Rachael Blackmore’s superb groundbreaking season continued on Tuesday when the pioneering jockey rode her first Cheltenham festival winner on A Plus Tard.
Battling it out at home to become Ireland’s first ever female champion jockey, the 29-year-old brought all that momentum to the most important week of the racing year, scoring in style on the 5-1 favourite for the Close Brothers Novice Chase.
A Plus Tard ultimately won by 16 lengths from Tower Bridge and Blackmore’s status meant the stat about her mount being the 24th festival winner to be ridden by a woman felt more than a little superfluous.
“Getting a winner here is what every jockey dreams about,” she said. “But I never thought I would be coming up the hill like that. It is a phenomenal place and it’s great to get a bit of what it feels like - I’ve got the taste for it now!”
A Plus Tard was a fourth Irish trained winner on Day One after Espoir D'Allen's dramatic Champion Hurdle success and a Willie Mullins Grade One double with Klassical Dream and Duc Des Genievres.
It's 21 years since a then Mr Ruby Walsh had his own festival first on Alexander Banquet and the man who has won more races here than anyone else reached number 59 on Klassical Dream in the Sky Bet Supreme Novice Hurdle.

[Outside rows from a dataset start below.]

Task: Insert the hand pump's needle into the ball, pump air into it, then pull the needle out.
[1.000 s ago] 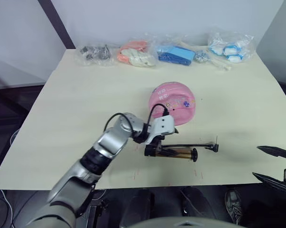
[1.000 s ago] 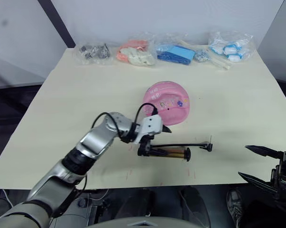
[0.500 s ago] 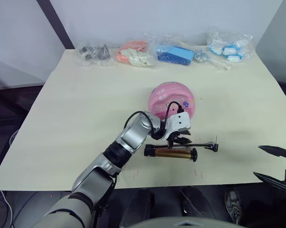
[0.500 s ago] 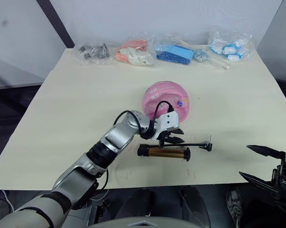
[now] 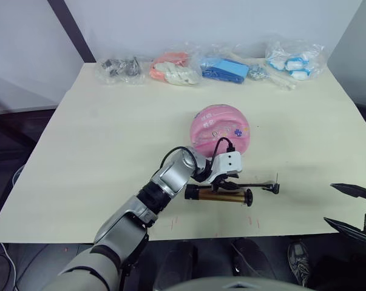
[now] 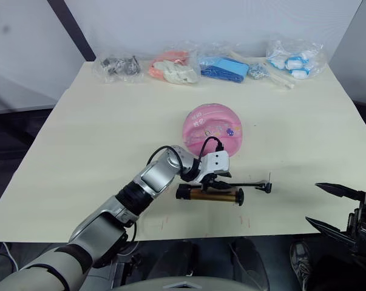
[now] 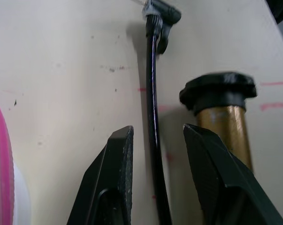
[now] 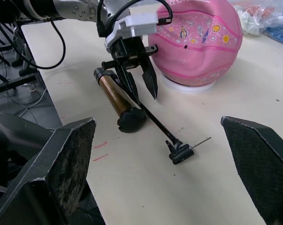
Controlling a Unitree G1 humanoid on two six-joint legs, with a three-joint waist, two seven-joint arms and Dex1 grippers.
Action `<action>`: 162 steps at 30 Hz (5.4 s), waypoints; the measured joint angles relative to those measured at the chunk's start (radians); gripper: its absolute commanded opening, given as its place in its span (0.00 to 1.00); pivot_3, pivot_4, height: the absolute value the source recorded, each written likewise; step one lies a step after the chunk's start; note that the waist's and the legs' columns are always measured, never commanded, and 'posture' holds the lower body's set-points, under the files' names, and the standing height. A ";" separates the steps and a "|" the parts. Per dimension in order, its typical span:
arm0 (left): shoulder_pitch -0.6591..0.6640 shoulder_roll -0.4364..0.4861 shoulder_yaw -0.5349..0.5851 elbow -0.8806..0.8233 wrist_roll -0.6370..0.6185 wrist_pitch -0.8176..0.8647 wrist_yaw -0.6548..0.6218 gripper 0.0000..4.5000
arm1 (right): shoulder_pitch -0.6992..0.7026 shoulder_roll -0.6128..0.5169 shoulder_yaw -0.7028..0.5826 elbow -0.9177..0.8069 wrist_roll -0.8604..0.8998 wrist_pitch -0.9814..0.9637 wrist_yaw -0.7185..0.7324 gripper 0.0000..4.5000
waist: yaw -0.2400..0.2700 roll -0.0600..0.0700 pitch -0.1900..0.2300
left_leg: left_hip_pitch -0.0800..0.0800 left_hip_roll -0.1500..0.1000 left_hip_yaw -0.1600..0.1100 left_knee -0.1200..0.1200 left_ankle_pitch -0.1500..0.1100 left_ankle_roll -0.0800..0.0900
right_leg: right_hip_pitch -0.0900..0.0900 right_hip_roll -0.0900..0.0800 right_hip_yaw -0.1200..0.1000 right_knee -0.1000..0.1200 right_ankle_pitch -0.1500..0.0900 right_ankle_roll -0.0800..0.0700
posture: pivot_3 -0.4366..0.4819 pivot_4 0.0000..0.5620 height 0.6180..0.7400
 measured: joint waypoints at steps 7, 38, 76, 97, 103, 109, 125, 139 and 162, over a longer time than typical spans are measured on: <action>-0.004 -0.037 -0.019 0.061 0.023 -0.021 -0.001 0.40 | -0.004 0.000 0.000 0.003 0.000 -0.003 -0.003 1.00 | -0.001 0.000 0.000 | 0.000 0.000 0.000 0.000 0.000 0.000 | 0.000 0.000 0.000 0.000 0.000 0.000 | 0.48 0.27 1.00; 0.135 -0.026 0.071 -0.084 0.015 -0.020 0.041 0.00 | 0.037 0.071 0.033 -0.113 -0.015 0.171 -0.268 1.00 | 0.002 0.001 -0.001 | 0.000 0.000 -0.001 0.000 0.000 0.000 | 0.000 -0.001 0.000 0.001 0.000 0.000 | 0.48 0.27 1.00; 0.272 -0.046 0.207 -0.247 -0.199 -0.082 0.128 0.00 | -0.130 0.313 0.161 -0.473 0.556 0.781 -1.196 1.00 | 0.000 0.002 -0.001 | 0.000 0.000 -0.001 0.001 -0.002 0.003 | 0.000 0.000 0.000 0.001 0.000 0.000 | 0.48 0.27 1.00; 0.271 -0.055 0.207 -0.244 -0.215 -0.080 0.127 0.00 | -0.146 0.317 0.161 -0.473 0.551 0.753 -1.207 1.00 | -0.001 0.002 -0.001 | 0.000 0.000 -0.001 0.001 -0.002 0.003 | 0.000 0.000 0.000 0.001 0.000 0.000 | 0.48 0.27 1.00; 0.271 -0.053 0.207 -0.244 -0.220 -0.080 0.127 0.00 | -0.154 0.317 0.163 -0.473 0.545 0.744 -1.213 0.49 | -0.001 0.002 -0.001 | 0.000 0.000 -0.001 0.001 -0.002 0.003 | 0.000 0.000 0.000 0.001 0.000 0.000 | 0.48 0.27 1.00; 0.271 -0.053 0.207 -0.240 -0.220 -0.085 0.127 0.00 | -0.155 0.312 0.163 -0.474 0.545 0.741 -1.214 0.08 | -0.001 0.002 -0.001 | 0.000 0.000 -0.001 0.001 -0.002 0.003 | 0.000 0.000 0.000 0.001 0.000 0.000 | 0.48 0.27 1.00; 0.270 -0.041 0.208 -0.212 -0.228 -0.101 0.120 0.42 | -0.133 0.253 0.180 -0.488 0.488 0.737 -1.161 0.08 | -0.002 0.002 -0.001 | 0.000 0.000 -0.001 0.001 -0.002 0.003 | 0.000 0.000 0.000 0.001 0.000 0.000 | 0.48 0.27 1.00; 0.317 0.111 0.343 -0.382 -0.337 -0.133 0.053 0.99 | -0.080 0.186 0.202 -0.517 0.202 0.551 -0.873 0.08 | -0.002 0.001 -0.001 | 0.000 0.000 -0.001 0.000 -0.002 0.003 | 0.000 0.000 0.000 0.001 0.000 0.000 | 0.48 0.27 1.00; 0.022 0.201 0.521 -0.142 -0.345 -0.168 0.129 0.99 | -0.125 0.096 0.264 -0.509 -0.034 0.368 -0.620 0.08 | -0.001 -0.001 0.000 | 0.000 0.000 -0.002 0.000 0.001 -0.001 | 0.000 0.000 -0.001 0.000 0.000 0.000 | 0.48 0.27 1.00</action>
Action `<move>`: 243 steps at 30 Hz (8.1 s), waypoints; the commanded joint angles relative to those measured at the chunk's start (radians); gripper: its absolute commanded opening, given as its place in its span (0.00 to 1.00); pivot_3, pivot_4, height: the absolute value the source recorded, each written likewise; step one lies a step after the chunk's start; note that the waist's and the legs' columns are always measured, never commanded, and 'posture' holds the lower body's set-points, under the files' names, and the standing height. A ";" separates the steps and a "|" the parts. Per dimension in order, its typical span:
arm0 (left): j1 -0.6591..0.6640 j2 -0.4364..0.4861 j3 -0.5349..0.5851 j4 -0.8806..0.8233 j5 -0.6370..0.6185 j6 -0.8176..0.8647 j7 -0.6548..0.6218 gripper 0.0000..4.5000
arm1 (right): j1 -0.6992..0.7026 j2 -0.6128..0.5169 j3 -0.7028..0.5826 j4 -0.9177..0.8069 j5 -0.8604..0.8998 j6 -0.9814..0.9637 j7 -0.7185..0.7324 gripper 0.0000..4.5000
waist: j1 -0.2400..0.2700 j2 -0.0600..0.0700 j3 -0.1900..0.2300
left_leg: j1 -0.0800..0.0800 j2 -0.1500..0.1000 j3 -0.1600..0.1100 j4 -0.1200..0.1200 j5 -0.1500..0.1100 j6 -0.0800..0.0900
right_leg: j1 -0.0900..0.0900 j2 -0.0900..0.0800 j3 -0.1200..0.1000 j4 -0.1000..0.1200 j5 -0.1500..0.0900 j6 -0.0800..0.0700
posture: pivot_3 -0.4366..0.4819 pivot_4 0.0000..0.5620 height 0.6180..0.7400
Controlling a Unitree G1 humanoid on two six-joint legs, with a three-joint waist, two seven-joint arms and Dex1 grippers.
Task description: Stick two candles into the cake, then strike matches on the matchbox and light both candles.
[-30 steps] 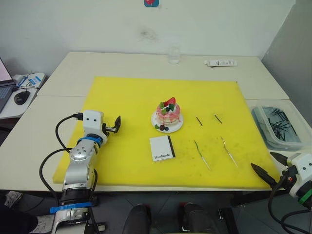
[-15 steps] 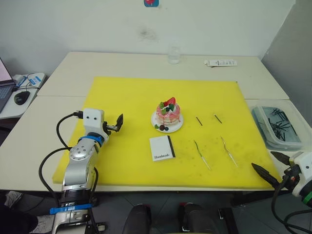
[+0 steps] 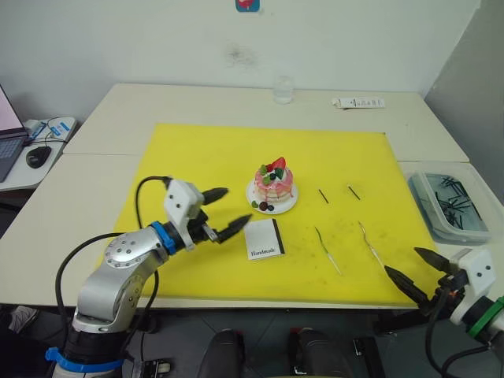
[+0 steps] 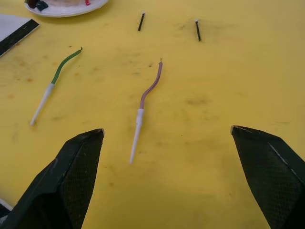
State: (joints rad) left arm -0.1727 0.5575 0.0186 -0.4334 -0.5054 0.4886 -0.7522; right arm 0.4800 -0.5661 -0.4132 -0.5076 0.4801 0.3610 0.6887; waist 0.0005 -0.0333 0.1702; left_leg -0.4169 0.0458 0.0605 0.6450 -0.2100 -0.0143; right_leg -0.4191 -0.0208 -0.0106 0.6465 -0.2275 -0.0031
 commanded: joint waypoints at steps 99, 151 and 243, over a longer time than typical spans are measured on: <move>-0.380 -0.603 -0.007 0.233 -0.489 0.283 0.321 0.55 | -0.638 0.031 0.317 -0.118 -0.088 -0.078 -0.108 0.00 | -0.002 0.000 0.000 | -0.001 -0.003 -0.004 0.001 0.000 0.001 | 0.000 0.014 0.001 0.001 0.003 0.007 | 0.48 0.27 1.00; -0.571 -0.049 0.030 0.552 -0.099 0.142 -0.060 0.00 | -1.052 0.150 0.618 0.029 -0.131 0.392 -0.222 0.99 | -0.003 -0.003 0.003 | -0.005 0.002 -0.004 -0.001 0.000 0.000 | -0.004 0.013 0.000 0.002 0.001 0.003 | 0.48 0.27 1.00; -0.525 -0.164 -0.022 0.738 0.136 -0.099 -0.179 0.00 | -1.028 0.170 0.571 0.005 -0.153 0.426 -0.257 0.99 | -0.003 -0.003 0.002 | -0.005 0.002 -0.004 0.000 0.000 0.000 | -0.003 0.014 0.000 0.003 0.001 0.003 | 0.48 0.27 1.00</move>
State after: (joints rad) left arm -0.6992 0.3939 0.0044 0.3107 -0.3789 0.4065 -0.9278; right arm -0.5371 -0.3929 0.1824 -0.4792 0.3325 0.7957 0.4343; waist -0.0021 -0.0361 0.1727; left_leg -0.4215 0.0474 0.0568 0.6449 -0.2098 -0.0139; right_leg -0.4225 -0.0069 -0.0104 0.6491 -0.2264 -0.0005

But if Walsh can tell Blackmore about never forgetting your first taste of success here, the legendary rider can also remind her about Cheltenham’s capacity to inflict devastating blows.
Laurina’s fourth in the Champion Hurdle may have been disappointing. But it was nothing compared to Benie Des Dieux’s subsequent final flight fall in the OLBG Mares Hurdle with the race apparently at the mercy of the odds-on defending champion.
It was a stark echo of Annie Power’s exit in the same race four years ago and the latest high-profile final obstacle tumble for Walsh.
If their rate is statistically unremarkable in the overall then a cost of riding high-profile favourites has always been the risk of flak from those with lighter pockets than they’d been presuming on when things go wrong.
“She just slipped after the last. She got out her landing gear but wasn’t able to organise herself quickly after the last,” explained Willie Mullins afterwards.
“We get lots of faller during the year all the time. It’s part of jump racing unfortunately. It’s disappointing (after being) that far in front. But we’ve had great luck already so we’ll take what comes,” he added.
Unlike Annie Power’s year there was no Glens Melody to pick up the pieces for the Mullins team and it was Dan Skelton’s Roksana who won out at 10-1.
Mullins had earlier enjoyed the perfect festival start with Klassical Dream landing the Supreme at 6-1 while Duc Des Genievres ultimately turned the Racing Post Arkle into a 13 length rout under Paul Townend.
“Three weeks ago I’d just hoped we’d get a winner here and survive!” Mullins said afterwards. “But I think the ground has made all the difference.”
Morning rain turned the going soft and Duc Des Genievres notably thrived on it, giving Townend a ninth festival success.
“His jumping was electric. There was a lot of pace on paper and I was undoubtedly planning on leaving them to it. But this horse travelled so well and jumped his way there. I was able to take him back coming down the hill which you can’t do very often around here,” Townend said.
Since A Plus Tard beat Duc Des Genievres earlier in the season, such a Grade One form boost undoubtedly helped Henry De Bromhead’s runner start favourite for his handicap.
Blackmore’s landmark feat inevitably grabbed attention but it was a sixth festival victory for De Bromhead.
“We hoped he was better than his mark suggested. He looked tapped for toe at Punchestown the last day over two and a half. He seemed to get a fair mark so we gave it a go,” the Waterford trainer said.
“I’m delighted for Rachael and I’m lucky to be associated with her. She’s just a brilliant rider,” he added.
An incident packed four-mile National Hunt Chase ended in a prolonged duel up the hill that saw the Jamie Codd ridden Le Breuil edge out Paul Nolan’s Discorama by half a length.
Codd had been committed to riding in the race for Gordon Elliott. But when that plan was shelved a speculative phone call to Le Breuil’s trainer Ben Pauling yielded an eighth festival winner for the former champion amateur.
“I was fortunate Ben had no one to ride the horse. Two days later he might have found someone else and I’d be sitting in the weighroom,” Codd conceded.